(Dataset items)
--------------------------------
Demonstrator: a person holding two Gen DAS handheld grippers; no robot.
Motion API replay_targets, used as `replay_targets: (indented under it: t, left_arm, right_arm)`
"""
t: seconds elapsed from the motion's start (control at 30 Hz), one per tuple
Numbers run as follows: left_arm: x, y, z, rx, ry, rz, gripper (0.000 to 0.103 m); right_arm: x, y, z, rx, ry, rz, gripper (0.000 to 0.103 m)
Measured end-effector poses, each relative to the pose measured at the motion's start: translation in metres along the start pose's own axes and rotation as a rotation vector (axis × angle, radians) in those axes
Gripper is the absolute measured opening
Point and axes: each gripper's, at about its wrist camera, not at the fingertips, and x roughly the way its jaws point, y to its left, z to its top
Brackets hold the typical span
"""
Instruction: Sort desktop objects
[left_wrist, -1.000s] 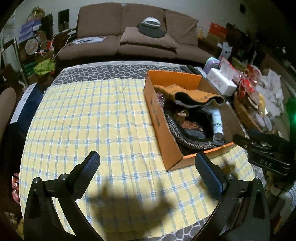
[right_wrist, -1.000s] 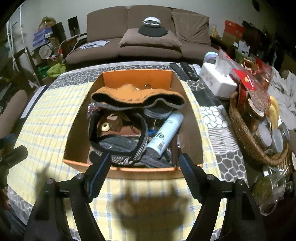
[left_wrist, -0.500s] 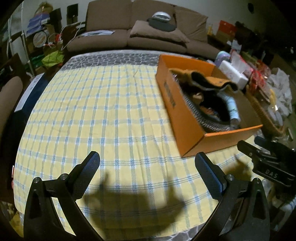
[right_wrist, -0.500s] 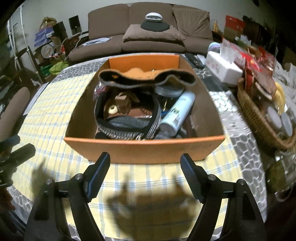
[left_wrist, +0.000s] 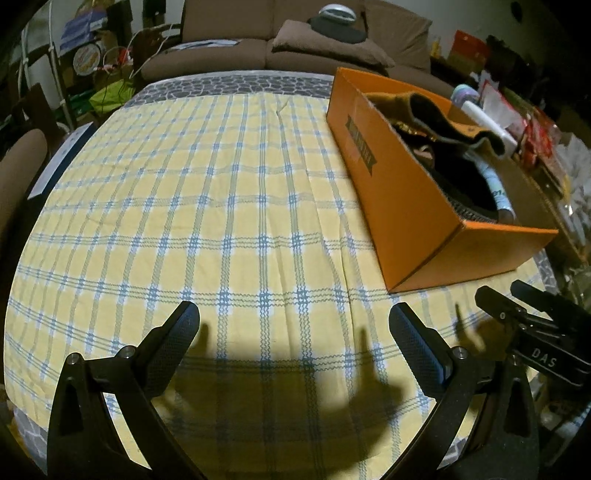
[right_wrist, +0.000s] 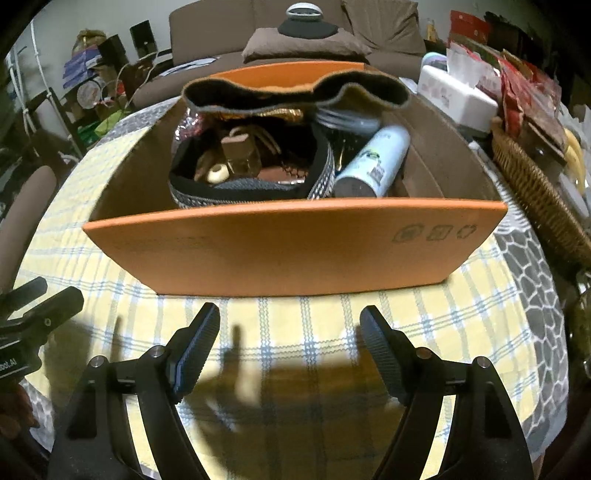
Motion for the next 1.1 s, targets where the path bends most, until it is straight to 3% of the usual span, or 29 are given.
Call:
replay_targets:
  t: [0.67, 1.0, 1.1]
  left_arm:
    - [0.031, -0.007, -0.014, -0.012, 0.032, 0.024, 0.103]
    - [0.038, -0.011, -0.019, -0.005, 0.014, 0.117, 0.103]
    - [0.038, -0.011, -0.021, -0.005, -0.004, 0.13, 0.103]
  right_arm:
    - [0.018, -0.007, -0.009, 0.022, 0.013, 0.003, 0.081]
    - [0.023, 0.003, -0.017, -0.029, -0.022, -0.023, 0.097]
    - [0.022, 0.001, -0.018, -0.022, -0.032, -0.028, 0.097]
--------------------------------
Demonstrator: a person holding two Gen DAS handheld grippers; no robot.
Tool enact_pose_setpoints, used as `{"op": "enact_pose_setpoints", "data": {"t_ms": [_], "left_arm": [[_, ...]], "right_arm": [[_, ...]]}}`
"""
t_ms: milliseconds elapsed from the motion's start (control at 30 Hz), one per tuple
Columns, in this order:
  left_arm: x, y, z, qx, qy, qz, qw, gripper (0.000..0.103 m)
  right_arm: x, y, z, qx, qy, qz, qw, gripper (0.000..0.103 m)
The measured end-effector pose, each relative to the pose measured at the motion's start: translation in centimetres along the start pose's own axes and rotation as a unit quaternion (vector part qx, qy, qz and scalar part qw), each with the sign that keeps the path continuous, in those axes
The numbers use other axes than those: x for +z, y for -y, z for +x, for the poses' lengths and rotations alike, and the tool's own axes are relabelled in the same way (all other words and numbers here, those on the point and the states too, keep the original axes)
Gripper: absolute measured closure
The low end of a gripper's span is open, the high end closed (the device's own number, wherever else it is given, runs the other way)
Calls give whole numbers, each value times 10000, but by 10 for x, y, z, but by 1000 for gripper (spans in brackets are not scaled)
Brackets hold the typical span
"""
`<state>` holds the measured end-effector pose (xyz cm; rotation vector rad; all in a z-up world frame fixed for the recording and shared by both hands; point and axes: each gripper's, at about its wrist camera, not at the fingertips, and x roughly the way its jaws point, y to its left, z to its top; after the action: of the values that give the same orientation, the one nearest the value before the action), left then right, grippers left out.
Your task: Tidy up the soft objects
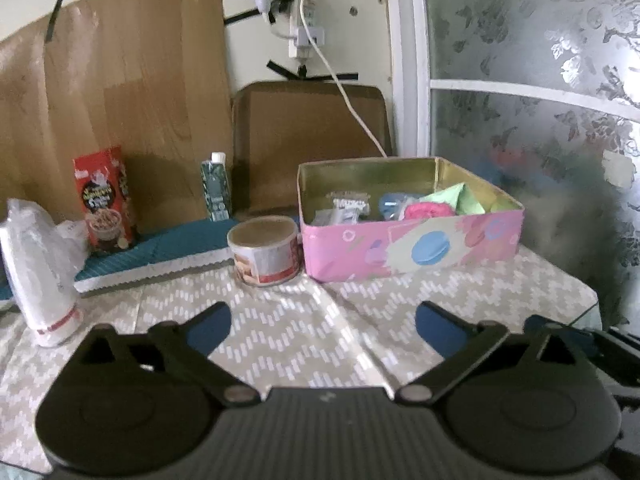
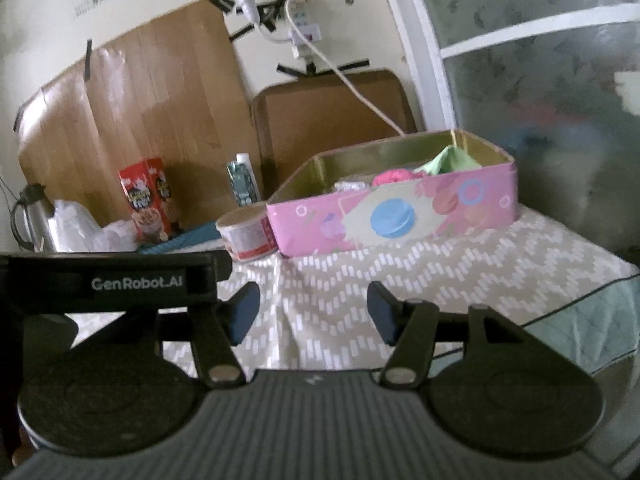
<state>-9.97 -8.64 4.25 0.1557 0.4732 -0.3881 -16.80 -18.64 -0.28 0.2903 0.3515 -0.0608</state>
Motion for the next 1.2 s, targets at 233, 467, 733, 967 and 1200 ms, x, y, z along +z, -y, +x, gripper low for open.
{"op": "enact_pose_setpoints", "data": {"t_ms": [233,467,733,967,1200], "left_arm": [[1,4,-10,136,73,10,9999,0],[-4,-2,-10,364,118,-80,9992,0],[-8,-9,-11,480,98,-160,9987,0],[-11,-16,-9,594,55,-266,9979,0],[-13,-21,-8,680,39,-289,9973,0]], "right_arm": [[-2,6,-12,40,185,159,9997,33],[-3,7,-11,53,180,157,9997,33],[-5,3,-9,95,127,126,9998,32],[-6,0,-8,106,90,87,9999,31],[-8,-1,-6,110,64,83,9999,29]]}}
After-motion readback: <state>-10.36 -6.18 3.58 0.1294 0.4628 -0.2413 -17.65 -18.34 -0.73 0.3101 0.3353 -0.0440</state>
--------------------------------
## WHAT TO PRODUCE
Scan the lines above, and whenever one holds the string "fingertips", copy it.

## ANSWER FOR THIS EXERCISE
Point and axes: each gripper's, at about its wrist camera, not at the fingertips, and x roughly the way its jaws point, y to its left, z to its top
`<state>` holds the measured end-effector pose (xyz cm; rotation vector rad; all in a z-up world frame fixed for the recording and shared by both hands; point and axes: each gripper's, at about its wrist camera, not at the fingertips, and x roughly the way its jaws point, y to its left, z to its top; after the action: of the values that give the same orientation, the one nearest the value before the action), left then right, grippers left out.

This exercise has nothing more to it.